Mate, you should be a cartoonist.

It is so patently clear you materialists believe in fairy tales and you have audacity to accuse religious people of believing in unicorns?


Well, I do believe that we are made up of matter and energy alone - and do not have a "spirit" component. However, I very much deny that every "moral claim" is equivalent. Whether that disqualifies me from being considered a "materialist"... I couldn't care much less. The label is what it is, and I don't care if it exists or not, describes some portion of my ideas and beliefs or not... or even whether it is applied to me or not. The mind DOES exist - obviously.

Hence, why I argue you can never be a consistent materialist. Of course you do not believe every moral claim s equivalent, but you have no way of settling a moral dispute or coming to a moral agreement because your onology does not allow it. So you are left with making it all up as you go. Hence, my charge of hypocrisy.

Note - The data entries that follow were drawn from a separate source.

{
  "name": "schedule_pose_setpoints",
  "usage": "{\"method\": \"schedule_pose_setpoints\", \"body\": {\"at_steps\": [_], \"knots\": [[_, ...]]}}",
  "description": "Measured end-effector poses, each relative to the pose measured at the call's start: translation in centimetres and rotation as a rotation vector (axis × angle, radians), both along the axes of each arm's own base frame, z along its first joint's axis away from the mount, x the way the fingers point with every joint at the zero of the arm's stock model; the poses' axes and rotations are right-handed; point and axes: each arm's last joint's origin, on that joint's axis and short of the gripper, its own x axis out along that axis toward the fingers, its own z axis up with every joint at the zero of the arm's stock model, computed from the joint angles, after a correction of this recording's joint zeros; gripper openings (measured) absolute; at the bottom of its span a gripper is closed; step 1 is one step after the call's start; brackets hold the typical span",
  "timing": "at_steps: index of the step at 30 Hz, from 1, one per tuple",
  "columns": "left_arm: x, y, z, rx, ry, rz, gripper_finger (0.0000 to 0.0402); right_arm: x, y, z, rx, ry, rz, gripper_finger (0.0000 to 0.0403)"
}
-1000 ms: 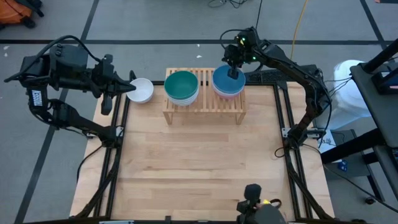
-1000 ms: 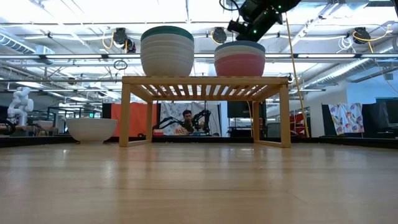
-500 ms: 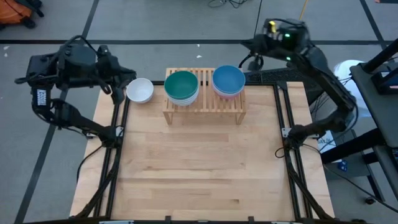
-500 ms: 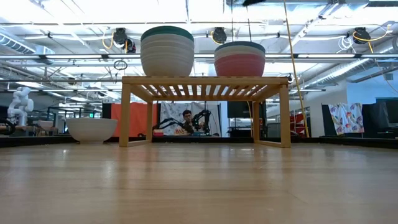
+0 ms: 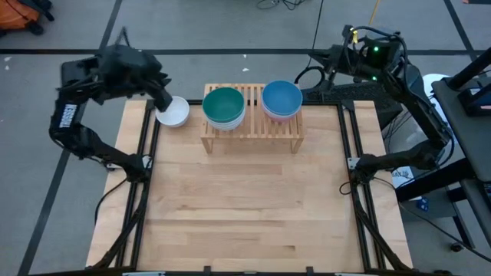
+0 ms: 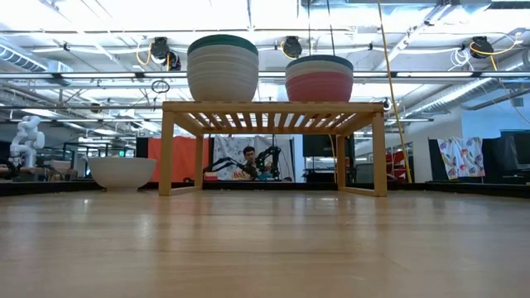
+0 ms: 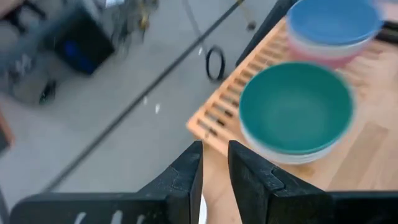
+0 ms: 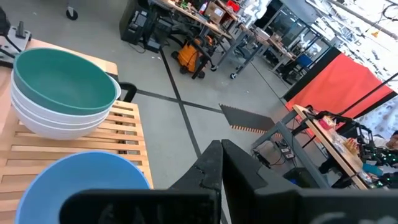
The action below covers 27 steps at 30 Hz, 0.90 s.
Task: Place and stack bowls onto a shelf
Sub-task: Stack the white bowl on top of the blue bowl on the shelf
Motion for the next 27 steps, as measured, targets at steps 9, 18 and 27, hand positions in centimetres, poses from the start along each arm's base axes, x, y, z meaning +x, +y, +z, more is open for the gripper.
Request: {"method": "schedule_pose_setpoints", "body": {"at_steps": [9, 18, 27], "knots": [[2.4, 3.3, -6.0, -0.244, 0.102, 0.260, 0.0083, -0.9, 0.8, 0.3, 0.000, -0.001, 0.000, 0.0000], [2.5, 7.6, -11.7, -0.420, 0.013, 0.705, 0.0083, -1.5, 1.3, 0.6, -0.012, -0.014, 0.000, 0.0000], [1.0, 12.9, -16.1, -0.469, -0.232, 1.021, 0.0083, -1.6, 1.4, 0.5, -0.007, -0.008, 0.001, 0.0000]]}}
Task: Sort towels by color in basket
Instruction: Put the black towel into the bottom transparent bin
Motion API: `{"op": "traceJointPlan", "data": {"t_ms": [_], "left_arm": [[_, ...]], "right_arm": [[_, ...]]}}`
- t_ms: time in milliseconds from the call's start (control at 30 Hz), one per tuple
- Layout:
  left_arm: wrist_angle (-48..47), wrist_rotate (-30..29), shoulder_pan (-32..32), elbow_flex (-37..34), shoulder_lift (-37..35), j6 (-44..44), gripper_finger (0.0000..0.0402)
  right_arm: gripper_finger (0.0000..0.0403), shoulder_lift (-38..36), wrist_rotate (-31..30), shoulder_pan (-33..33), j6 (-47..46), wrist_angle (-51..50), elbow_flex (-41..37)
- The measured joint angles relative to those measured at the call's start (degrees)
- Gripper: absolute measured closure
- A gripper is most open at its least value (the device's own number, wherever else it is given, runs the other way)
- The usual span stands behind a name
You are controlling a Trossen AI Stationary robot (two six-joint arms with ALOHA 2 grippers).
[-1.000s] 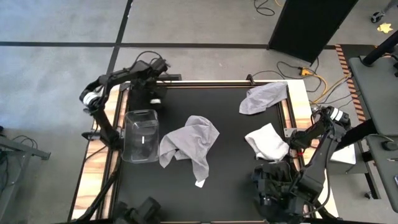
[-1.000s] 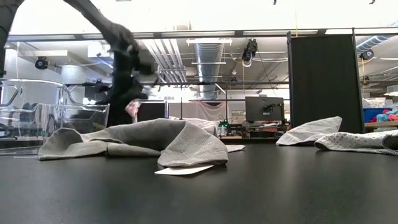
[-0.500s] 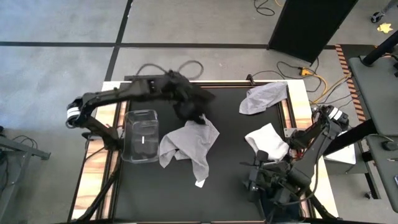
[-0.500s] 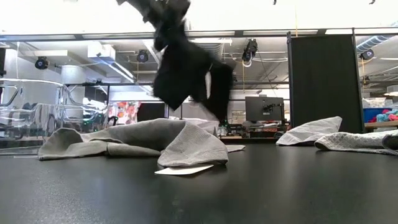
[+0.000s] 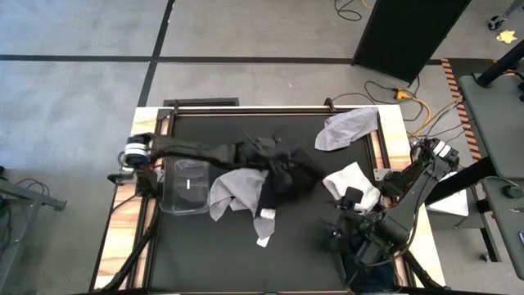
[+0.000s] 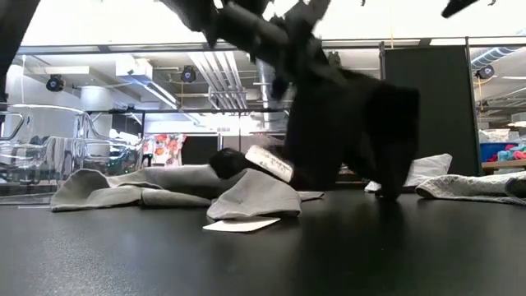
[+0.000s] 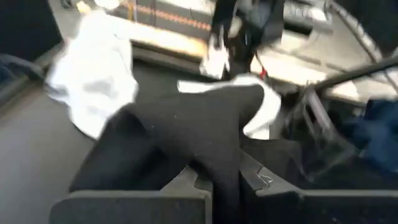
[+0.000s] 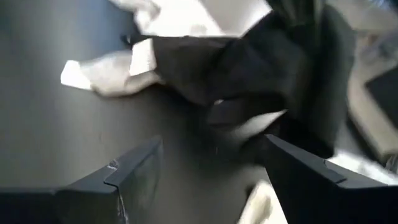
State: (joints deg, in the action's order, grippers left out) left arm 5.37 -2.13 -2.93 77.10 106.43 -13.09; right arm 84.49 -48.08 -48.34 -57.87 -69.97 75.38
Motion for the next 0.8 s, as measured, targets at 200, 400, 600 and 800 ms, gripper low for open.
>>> {"op": "traceJointPlan", "data": {"t_ms": [200,400,600,800], "left_arm": [[3.11,-0.05,2.59,-0.02,7.90,0.34,0.0401],[1.76,0.05,3.88,-0.02,10.52,-0.39,0.0353],[-3.88,0.62,7.45,-0.02,6.90,4.07,0.0262],[-12.90,0.47,13.18,0.02,1.19,8.10,0.0209]], "right_arm": [[0.0144,0.20,7.01,0.00,-2.18,-1.67,-0.56],[0.0131,0.65,5.90,2.33,-1.22,-1.78,-0.66],[0.0113,1.68,4.47,7.38,1.00,0.09,-2.60],[0.0096,1.51,2.90,13.63,11.78,10.48,-7.70]]}}
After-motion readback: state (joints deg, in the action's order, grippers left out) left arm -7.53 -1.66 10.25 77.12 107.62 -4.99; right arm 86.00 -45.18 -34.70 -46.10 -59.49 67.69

Not only do you have no consistent standard of truth, you have no consistent ethic.

As evidence all you have to do is look at anyone who has suffered physical injury and has come out of it with a reduced mental capacity - an injured "mind". Physical damage affects the mind. The mind is not immune to physical dependency - that is fact, and has been seen to be true millions upon millions of times. What happens when you have a high-grade fever, and the temperature of your blood rises dangerously as it runs to your brain? I know from first hand experience... I stood up, dazed and in a state of confusion. I was mumbling incoherently, trying to tell someone that something was wrong, but unable to express myself. My head felt huge, and I couldn't gauge the location of my extremities. I had to look at my hands to use them. What is the "mind"? Not magic, I can tell you that.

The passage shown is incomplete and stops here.